Amazon Athena

Architectural designs, AWS

Amazon Athena is an interactive query service that enables SQL-based data analysis directly on Amazon S3.

It’s serverless, requiring no infrastructure setup or management, and charges based on query use or computing needs.
No infrastructure to manage or configure; Athena handles scaling, software updates, and maintenance automatically.
Easy to start: Users can define schemas and run queries using a built-in editor or AWS Glue for automated data discovery and cataloging.
Simplifies data analysis without the need for complex ETL jobs.
Supports ANSI SQL and integrates with Trino and Presto for low-latency, interactive queries.

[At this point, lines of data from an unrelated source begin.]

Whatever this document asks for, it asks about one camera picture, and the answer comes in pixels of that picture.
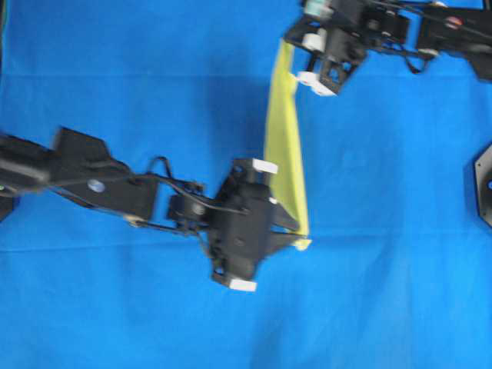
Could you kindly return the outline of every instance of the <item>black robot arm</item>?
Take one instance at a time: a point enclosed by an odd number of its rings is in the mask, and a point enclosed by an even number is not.
[[[164,164],[166,175],[152,171]],[[144,174],[134,174],[115,160],[106,144],[92,136],[62,128],[53,149],[12,136],[0,139],[0,220],[26,193],[50,189],[74,203],[121,215],[131,225],[199,238],[211,259],[212,278],[238,290],[253,291],[261,260],[301,236],[298,223],[273,197],[270,178],[277,166],[258,159],[234,160],[214,198],[204,186],[174,178],[168,160],[154,159]],[[174,189],[167,219],[173,227],[151,223],[159,185]],[[208,244],[201,237],[205,232]]]
[[[467,59],[480,80],[492,81],[490,0],[484,0],[484,9],[393,0],[304,0],[302,6],[303,15],[284,39],[310,54],[299,79],[319,95],[338,94],[368,51],[399,55],[414,74],[448,52]],[[422,19],[416,51],[405,48],[410,19],[402,12]],[[411,58],[420,59],[422,67]]]

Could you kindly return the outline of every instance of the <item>yellow fabric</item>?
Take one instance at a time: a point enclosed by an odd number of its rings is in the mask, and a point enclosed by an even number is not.
[[[274,196],[301,226],[295,233],[309,235],[308,205],[304,186],[298,115],[295,108],[296,78],[291,74],[294,47],[282,40],[271,77],[264,159],[278,165],[272,176]],[[298,240],[294,246],[305,250],[311,240]]]

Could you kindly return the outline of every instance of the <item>screw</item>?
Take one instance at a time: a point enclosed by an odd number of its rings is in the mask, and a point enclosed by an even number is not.
[[[98,181],[97,179],[91,179],[87,182],[87,186],[93,190],[94,192],[98,192],[99,194],[101,192],[104,192],[104,190],[106,189],[106,186],[104,183],[102,183],[101,181]]]
[[[191,206],[191,210],[196,214],[196,215],[203,215],[205,214],[205,207],[201,204],[193,204]]]

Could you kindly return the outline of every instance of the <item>blue fabric background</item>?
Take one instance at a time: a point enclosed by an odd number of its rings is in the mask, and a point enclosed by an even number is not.
[[[135,171],[166,155],[212,195],[233,158],[261,156],[298,16],[295,0],[10,0],[1,128],[44,145],[80,130]],[[195,240],[25,196],[0,224],[0,368],[490,368],[471,163],[491,97],[445,55],[416,77],[372,54],[338,98],[300,87],[314,242],[264,262],[256,294],[211,282]]]

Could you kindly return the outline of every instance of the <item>metal plate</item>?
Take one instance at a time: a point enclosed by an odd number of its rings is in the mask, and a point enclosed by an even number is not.
[[[475,161],[478,211],[492,227],[492,145]]]

Compatible with various data formats (CSV, JSON, ORC, Avro, Parquet) and offers federated query capabilities to integrate multiple data sources.
Offers two pricing models: per query based on data scanned or capacity-based for compute resources, allowing for flexibility in cost management.

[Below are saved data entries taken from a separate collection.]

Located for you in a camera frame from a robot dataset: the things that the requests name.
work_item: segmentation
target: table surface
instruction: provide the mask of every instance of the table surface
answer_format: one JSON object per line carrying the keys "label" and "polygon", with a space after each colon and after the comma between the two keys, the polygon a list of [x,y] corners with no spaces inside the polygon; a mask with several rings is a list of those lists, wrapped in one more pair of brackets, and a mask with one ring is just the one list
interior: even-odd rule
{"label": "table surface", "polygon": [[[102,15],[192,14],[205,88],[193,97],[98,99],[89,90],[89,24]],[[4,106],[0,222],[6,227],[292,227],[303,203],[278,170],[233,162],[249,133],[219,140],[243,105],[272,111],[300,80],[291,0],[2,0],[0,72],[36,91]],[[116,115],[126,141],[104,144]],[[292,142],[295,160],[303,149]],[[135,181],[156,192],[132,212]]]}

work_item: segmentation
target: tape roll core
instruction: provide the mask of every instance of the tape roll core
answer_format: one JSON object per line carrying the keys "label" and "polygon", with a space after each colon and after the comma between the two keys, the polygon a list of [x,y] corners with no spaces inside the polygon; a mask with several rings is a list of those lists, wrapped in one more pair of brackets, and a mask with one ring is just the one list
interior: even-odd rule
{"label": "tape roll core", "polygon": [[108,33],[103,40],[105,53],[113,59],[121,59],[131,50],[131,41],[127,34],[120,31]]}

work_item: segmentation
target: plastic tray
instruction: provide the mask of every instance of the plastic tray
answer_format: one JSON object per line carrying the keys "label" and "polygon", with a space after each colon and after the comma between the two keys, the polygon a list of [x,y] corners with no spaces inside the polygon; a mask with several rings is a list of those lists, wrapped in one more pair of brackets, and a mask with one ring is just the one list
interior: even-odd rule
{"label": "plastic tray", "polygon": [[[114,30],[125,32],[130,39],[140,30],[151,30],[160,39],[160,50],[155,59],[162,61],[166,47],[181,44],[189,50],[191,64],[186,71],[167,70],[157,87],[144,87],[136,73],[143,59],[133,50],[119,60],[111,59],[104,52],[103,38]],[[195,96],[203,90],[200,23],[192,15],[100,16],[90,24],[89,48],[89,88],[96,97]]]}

Optimized for fast queries with parallel execution, delivering quick results even for large datasets.
Utilizes multiple compute facilities and Amazon S3’s highly durable storage, ensuring data redundancy and high availability.
Provides robust security controls using IAM policies, ACLs, S3 bucket policies, and supports querying encrypted data with both server-side and client-side encryption.

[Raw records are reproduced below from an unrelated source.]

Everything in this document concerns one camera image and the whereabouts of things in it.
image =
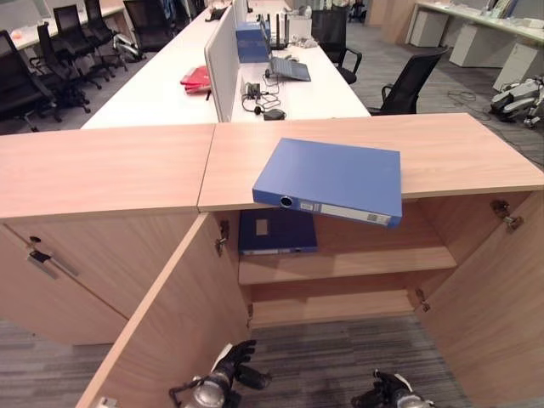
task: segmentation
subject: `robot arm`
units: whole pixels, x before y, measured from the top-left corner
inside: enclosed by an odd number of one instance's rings
[[[241,396],[232,390],[234,380],[253,389],[267,387],[269,375],[261,374],[242,364],[251,360],[256,343],[255,340],[248,340],[236,344],[206,377],[197,378],[181,387],[171,388],[168,393],[176,408],[236,408],[240,404]],[[190,401],[184,405],[177,394],[187,389],[193,389],[193,393]]]
[[[426,401],[413,392],[411,385],[400,374],[374,371],[374,389],[351,399],[354,408],[432,408],[432,401]]]

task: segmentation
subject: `keyboard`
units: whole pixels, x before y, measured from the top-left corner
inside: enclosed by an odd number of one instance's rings
[[[305,64],[290,59],[272,57],[270,59],[270,65],[272,72],[282,77],[298,79],[299,81],[311,81],[308,67]]]

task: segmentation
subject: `binder finger hole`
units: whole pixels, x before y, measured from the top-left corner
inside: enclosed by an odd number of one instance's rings
[[[290,206],[292,206],[292,199],[290,197],[281,197],[280,198],[280,204],[282,207],[285,207],[285,208],[288,208]]]

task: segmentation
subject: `blue binder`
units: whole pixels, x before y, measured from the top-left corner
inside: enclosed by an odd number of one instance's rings
[[[242,211],[238,250],[244,255],[316,252],[314,218],[283,208]]]
[[[253,186],[253,200],[394,227],[402,218],[400,153],[282,139]]]

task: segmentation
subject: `computer mouse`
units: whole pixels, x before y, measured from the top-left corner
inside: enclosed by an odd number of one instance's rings
[[[271,109],[263,113],[265,121],[283,121],[286,118],[286,113],[281,109]]]

Integrates with AWS Glue for metadata management, schema versioning, and ETL capabilities, enhancing data governance and query performance.
Offers built-in connectors to various AWS, on-premises, and cloud data sources, enabling insights from multiple data locations without data movement.
Supports invoking SageMaker ML models within SQL queries, enabling complex analytical tasks like anomaly detection and sales predictions using SQL syntax.